Health and Human Services Secretary Robert F. Kennedy Jr. announced sweeping cuts to the department he leads, the latest step by the Trump administration to dramatically shrink the size of the U.S. government’s workforce and responsibilities.
Kennedy plans to cut 10,000 employees, according to a statement Thursday. Combined with other departures from buyouts, the reductions mean the agency will employ 62,000 workers, down from 82,000. The secretary also intends to consolidate the department’s 28 divisions into 15 and cut regional offices from 10 to five.
Related: Layoffs at HHS spark concern from providers
The changes will cut annual government costs by $1.8 billion, HHS said.
“We are realigning the organization with its core mission and our new priorities in reversing the chronic disease epidemic,” Kennedy said in the statement. “This department will do more — a lot more — at a lower cost to the taxpayer.”
The Wall Street Journal first reported the plans.
As part of the reorganization, divisions of HHS focused on public health, substance abuse, mental health and occupational safety will be combined into a new entity called the Administration for a Healthy America.
The division of HHS responsible for preparing for pandemics will be relocated to the Centers for Disease Control and Prevention, and 1,000 employees will be transferred there as a result. HHS said that the move would reinforce “its core mission to protect Americans from health threats.”
HHS said it plans to lay off 3,500 employees at the Food and Drug Administration, but those cuts will not include drug, medical device or food reviewers or inspectors.
Scott Whitaker, president and CEO of the Advanced Medical Technology Association that represents medical device companies, said in a written statement that it “would be good news” if employees working to approve medical devices are spared in the layoffs.
The CDC workforce will be cut by around 2,400 people. Narrowing the agency’s focus to infectious disease is a “prescription for disaster,” former director Tom Frieden said, noting that its efforts have saved lives from leading causes of death including cancer, heart attacks and drug overdoses.
‘Less Safe’
“The decision to hollow out CDC makes Americans and the world less safe,” Frieden said.

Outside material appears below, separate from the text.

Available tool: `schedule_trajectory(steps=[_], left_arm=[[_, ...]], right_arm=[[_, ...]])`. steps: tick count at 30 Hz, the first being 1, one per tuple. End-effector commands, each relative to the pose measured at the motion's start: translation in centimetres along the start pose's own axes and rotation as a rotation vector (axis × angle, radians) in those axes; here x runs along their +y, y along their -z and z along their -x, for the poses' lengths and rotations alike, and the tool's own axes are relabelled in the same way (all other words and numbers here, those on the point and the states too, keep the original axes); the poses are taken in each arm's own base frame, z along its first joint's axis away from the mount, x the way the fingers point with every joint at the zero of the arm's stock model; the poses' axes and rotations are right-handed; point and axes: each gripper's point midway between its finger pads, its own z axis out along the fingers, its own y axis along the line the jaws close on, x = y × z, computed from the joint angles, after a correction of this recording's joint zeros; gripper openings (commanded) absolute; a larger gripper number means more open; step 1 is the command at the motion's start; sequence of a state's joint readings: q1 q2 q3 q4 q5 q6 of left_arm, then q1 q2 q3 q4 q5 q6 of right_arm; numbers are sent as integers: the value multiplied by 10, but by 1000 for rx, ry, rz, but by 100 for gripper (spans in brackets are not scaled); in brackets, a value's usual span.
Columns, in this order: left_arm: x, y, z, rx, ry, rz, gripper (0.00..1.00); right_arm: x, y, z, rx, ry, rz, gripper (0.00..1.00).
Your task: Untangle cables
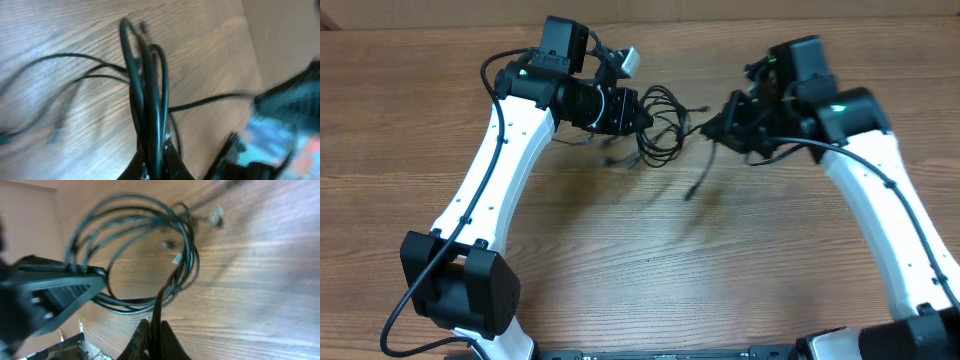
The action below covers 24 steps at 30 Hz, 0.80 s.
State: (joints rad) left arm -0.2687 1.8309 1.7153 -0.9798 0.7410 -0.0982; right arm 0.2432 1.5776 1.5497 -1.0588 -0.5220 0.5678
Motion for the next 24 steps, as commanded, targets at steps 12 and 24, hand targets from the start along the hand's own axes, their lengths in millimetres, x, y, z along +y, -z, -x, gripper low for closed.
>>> schedule_trajectory(steps=[12, 24], left_arm=[[-41, 14, -17, 18, -433, -175, 4], [-107, 42, -12, -58, -371, -593, 4]], right_arm=[[45, 76, -2, -81, 229, 276, 4], [43, 11, -26, 62, 195, 150, 4]])
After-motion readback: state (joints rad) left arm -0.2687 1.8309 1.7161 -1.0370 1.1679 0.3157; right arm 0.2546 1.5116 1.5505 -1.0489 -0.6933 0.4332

Around 1,200 more employees will be laid off at the National Institutes of Health, mostly in purchasing, human resources and communications. NIH employees help make sure grants are selected and monitored to ensure taxpayer funds result in maximum scientific progress, said Monica Bertagnolli, the medical science agency’s former director.
“We need a careful consideration of what loss of this capability will mean,” she said.
HHS employees are largely “competent, conscientious public servants,” Kennedy said in a social media video where he called the agency a “sprawling bureaucracy.”
“We’re keenly focused on paring away excess administrators while increasing the number of scientists and frontline health providers so that we can do a better job for the American people,” Kennedy said.
The probable effective date of the layoffs is May 27 and employees could be notified as soon as Friday, according to an email sent to a union that represents HHS workers. The email viewed by Bloomberg also stated that the list of areas affected “is still being finalized.”
The agency said no further job cuts are currently planned.
Kennedy’s rhetoric about trimming HHS staff started shortly after the election. In November, he suggested cutting hundreds of employees at the NIH. During a Senate confirmation hearing, Kennedy promised not to fire anyone who he believed was doing their job.
The agency already cut thousands of employees last month during mass layoffs of probationary staff who had been in their roles for less than two years, in most cases. Some of those employees were reinstated following backlash and court order.
In his role, Kennedy has control over agencies including the FDA and the CDC, giving him oversight over the approval of new medicines, vaccine recommendations and public health guidance. HHS accounts for about a quarter of the federal budget through its control over Medicare and Medicaid, the federal insurance programs for elderly and low-income Americans.
The move is likely to draw blowback from Democrats and public health advocates already worried about the scope of the Trump administration’s reductions, spearheaded by billionaire adviser Elon Musk’s Department of Government Efficiency effort.
Critics have warned that slashing federal health programs risk impacting food safety, vaccine development and the approval of medical treatments.